The recollection of United Nations moments that tends to crowd out all others in my mind took place at midnight on the last day in office of then Secretary-General Javier Perez de Cuellar, 31 December 1991, at the initialing of the agreement to end the 12-year war in El Salvador--the first United Nations mediation of an internal conflict. I may be accused of blowing my own trumpet because of my own role in it, but so be it. Beyond the specifics of the El Salvador accords and how they were achieved, it was not just a moment of substance and transcendence, pregnant with hope and promise for the people of that beleaguered country and for the United Nations writ large; it was also the culmination of the astonishing series of peace achievements, unparalleled before or since, that marked the final three and a half years of the fifth Secretary-General's decade in office.

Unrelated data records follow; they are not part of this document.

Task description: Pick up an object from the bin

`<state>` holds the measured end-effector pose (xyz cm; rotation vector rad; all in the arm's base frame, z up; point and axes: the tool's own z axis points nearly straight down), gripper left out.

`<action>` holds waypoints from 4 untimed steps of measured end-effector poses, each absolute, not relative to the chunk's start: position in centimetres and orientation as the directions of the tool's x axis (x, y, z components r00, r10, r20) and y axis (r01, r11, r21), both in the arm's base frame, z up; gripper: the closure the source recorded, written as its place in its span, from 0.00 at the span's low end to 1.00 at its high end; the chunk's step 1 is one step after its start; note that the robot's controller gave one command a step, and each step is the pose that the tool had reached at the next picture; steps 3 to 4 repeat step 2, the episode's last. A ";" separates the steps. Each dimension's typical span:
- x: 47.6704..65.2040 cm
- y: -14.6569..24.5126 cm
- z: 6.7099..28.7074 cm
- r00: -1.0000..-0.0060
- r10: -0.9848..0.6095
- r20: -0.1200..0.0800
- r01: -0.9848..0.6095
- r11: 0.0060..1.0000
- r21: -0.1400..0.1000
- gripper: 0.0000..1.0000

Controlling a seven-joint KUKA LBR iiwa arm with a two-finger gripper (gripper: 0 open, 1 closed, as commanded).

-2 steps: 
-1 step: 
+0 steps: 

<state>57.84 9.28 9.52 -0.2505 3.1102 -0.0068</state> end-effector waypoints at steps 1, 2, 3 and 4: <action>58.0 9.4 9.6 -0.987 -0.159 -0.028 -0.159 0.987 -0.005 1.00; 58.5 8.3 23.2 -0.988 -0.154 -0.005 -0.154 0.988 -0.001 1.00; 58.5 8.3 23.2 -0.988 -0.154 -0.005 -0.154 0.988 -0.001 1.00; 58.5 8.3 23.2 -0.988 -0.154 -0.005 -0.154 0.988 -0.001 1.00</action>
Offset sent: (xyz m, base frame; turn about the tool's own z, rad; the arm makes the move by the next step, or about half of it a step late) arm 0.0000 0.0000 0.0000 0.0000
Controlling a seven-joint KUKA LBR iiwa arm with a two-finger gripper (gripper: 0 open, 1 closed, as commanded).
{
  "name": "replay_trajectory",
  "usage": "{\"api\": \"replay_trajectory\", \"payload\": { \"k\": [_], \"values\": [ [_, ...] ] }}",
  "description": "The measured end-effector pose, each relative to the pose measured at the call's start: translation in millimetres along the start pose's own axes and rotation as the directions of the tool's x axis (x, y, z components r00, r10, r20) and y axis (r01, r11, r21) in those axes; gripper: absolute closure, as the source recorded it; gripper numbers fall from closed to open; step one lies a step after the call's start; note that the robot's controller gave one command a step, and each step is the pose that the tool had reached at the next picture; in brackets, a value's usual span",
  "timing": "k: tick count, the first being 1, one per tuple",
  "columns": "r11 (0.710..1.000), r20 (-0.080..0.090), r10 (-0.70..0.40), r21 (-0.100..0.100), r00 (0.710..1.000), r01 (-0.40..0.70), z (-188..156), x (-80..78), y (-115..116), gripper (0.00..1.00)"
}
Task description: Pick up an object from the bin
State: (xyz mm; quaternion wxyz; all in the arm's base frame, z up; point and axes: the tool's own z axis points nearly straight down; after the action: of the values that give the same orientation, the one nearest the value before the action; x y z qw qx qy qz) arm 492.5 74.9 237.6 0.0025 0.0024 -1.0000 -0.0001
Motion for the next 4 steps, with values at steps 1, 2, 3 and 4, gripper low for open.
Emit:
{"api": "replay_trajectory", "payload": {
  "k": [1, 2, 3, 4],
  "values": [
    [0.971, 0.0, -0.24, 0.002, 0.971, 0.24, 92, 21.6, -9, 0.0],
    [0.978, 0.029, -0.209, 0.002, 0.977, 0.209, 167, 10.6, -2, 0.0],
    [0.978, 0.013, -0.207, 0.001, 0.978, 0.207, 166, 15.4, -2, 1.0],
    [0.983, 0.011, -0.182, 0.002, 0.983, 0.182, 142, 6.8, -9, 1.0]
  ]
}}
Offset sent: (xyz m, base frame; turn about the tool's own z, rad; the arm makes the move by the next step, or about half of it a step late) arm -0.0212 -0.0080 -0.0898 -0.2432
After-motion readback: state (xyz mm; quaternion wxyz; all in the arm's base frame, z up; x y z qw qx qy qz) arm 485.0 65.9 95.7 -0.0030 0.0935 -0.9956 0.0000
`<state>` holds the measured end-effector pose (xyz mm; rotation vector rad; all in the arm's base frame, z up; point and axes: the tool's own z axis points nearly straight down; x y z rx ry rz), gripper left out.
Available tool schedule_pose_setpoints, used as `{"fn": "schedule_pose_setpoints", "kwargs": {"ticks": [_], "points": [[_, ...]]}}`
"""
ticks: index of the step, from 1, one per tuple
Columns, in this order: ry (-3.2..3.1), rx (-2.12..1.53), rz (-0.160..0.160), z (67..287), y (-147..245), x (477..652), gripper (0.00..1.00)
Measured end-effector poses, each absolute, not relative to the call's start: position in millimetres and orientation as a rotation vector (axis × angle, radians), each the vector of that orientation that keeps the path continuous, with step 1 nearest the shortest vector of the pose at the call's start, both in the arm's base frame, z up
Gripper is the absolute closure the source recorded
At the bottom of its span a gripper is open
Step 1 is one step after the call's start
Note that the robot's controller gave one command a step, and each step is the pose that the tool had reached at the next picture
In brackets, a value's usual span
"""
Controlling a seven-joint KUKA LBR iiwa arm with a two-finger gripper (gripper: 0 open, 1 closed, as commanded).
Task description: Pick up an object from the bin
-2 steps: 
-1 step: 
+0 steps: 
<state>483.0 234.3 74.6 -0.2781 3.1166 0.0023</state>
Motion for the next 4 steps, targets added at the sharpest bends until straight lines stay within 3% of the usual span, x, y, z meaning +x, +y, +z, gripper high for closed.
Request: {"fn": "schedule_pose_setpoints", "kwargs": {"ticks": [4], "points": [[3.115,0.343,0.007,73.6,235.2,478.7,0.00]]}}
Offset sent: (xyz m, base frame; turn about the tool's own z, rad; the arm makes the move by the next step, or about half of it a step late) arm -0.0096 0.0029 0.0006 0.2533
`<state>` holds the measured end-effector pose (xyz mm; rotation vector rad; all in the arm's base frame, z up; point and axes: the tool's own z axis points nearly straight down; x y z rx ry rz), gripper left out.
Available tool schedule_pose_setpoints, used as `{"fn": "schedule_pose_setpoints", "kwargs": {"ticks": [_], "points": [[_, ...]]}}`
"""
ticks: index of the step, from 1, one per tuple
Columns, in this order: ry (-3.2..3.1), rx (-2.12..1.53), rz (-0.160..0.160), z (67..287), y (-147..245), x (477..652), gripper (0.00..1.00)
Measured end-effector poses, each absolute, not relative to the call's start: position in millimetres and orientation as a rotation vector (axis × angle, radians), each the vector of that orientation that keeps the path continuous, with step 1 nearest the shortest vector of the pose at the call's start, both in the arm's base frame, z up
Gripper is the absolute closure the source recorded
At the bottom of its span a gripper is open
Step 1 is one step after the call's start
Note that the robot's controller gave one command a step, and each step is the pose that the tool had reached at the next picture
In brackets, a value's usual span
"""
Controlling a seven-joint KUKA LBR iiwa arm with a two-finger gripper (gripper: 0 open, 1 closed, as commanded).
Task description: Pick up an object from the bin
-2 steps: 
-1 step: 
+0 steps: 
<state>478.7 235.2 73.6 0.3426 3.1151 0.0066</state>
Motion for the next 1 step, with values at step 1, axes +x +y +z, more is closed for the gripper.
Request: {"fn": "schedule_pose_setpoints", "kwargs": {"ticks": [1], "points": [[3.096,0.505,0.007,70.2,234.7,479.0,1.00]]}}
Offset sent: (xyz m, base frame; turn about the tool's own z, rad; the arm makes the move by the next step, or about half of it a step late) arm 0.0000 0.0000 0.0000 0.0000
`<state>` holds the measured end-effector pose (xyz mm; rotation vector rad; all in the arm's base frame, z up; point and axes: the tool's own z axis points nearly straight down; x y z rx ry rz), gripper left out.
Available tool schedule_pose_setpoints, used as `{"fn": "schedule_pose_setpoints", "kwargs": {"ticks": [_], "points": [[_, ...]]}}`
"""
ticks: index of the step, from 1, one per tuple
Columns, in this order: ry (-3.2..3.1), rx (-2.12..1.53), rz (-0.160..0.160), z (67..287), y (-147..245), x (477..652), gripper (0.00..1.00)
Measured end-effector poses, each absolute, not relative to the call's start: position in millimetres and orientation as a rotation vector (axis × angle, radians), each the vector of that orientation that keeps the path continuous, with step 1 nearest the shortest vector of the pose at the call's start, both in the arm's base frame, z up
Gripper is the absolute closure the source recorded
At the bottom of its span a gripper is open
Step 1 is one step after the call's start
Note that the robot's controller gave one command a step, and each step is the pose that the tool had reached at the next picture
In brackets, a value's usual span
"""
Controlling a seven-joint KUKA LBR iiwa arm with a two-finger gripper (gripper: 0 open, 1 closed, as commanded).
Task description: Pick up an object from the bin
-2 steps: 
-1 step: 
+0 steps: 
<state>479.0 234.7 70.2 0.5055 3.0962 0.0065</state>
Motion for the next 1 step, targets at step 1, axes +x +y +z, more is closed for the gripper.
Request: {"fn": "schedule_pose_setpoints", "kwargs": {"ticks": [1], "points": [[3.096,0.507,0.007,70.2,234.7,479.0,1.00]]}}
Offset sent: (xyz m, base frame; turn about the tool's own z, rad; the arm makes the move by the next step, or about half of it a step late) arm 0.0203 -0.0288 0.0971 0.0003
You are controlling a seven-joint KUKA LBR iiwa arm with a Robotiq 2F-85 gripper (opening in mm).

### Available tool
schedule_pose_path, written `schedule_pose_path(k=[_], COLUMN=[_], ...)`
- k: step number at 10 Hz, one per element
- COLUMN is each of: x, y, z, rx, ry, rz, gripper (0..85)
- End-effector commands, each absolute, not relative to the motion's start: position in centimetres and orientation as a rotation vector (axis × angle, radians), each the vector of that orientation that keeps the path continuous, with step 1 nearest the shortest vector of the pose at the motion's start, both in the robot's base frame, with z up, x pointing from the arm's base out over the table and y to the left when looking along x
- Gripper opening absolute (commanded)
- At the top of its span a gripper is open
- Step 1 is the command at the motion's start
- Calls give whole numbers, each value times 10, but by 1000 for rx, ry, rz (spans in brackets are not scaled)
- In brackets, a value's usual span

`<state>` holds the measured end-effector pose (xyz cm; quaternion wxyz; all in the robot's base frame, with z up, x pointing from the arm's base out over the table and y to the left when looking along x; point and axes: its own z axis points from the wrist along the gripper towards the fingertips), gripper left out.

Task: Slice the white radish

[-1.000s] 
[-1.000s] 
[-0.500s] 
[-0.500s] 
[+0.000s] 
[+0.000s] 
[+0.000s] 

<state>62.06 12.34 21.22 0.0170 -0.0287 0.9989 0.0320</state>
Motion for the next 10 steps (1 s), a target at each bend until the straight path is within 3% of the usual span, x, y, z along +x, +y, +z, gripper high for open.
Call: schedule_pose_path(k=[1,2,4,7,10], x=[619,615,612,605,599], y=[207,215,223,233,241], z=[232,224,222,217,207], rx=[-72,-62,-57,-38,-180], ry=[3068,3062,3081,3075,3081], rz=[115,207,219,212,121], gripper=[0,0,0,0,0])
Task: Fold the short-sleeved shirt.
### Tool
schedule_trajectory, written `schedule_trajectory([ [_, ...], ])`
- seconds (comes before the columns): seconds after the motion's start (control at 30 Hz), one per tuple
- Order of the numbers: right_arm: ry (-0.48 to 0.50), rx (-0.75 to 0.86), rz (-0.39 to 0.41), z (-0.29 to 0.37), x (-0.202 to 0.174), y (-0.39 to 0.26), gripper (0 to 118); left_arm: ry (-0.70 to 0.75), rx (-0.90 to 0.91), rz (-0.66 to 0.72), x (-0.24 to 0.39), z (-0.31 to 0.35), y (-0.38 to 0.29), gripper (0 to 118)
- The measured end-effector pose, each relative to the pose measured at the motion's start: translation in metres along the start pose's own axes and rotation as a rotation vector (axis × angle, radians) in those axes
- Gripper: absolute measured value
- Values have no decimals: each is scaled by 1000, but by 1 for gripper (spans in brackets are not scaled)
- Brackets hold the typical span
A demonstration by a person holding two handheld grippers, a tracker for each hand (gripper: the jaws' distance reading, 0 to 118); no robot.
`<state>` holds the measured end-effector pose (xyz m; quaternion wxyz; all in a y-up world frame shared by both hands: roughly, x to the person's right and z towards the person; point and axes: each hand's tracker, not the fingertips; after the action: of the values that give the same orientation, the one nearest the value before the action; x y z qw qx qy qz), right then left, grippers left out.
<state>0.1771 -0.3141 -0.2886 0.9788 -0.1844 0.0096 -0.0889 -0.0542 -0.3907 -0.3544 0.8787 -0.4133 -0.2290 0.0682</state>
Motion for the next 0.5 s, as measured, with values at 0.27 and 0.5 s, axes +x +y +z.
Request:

Perez de Cuellar had spent most of the decade prior to his appointment at the United Nations as an ambassador and as a senior Secretariat official. He had earned a reputation for cool, sound analysis, sage counsel and a clear sense of reality. When the seemingly endless deadlock between Kurt Waldheim and Salim Ahmed Salim to succeed the former was overcome, Perez de Cuellar was pressed to become a candidate, but he agreed only that the Security Council should be made aware that he was available. He would not campaign or request anyone's support. He did not travel to New York. Yet the Council quickly turned to him.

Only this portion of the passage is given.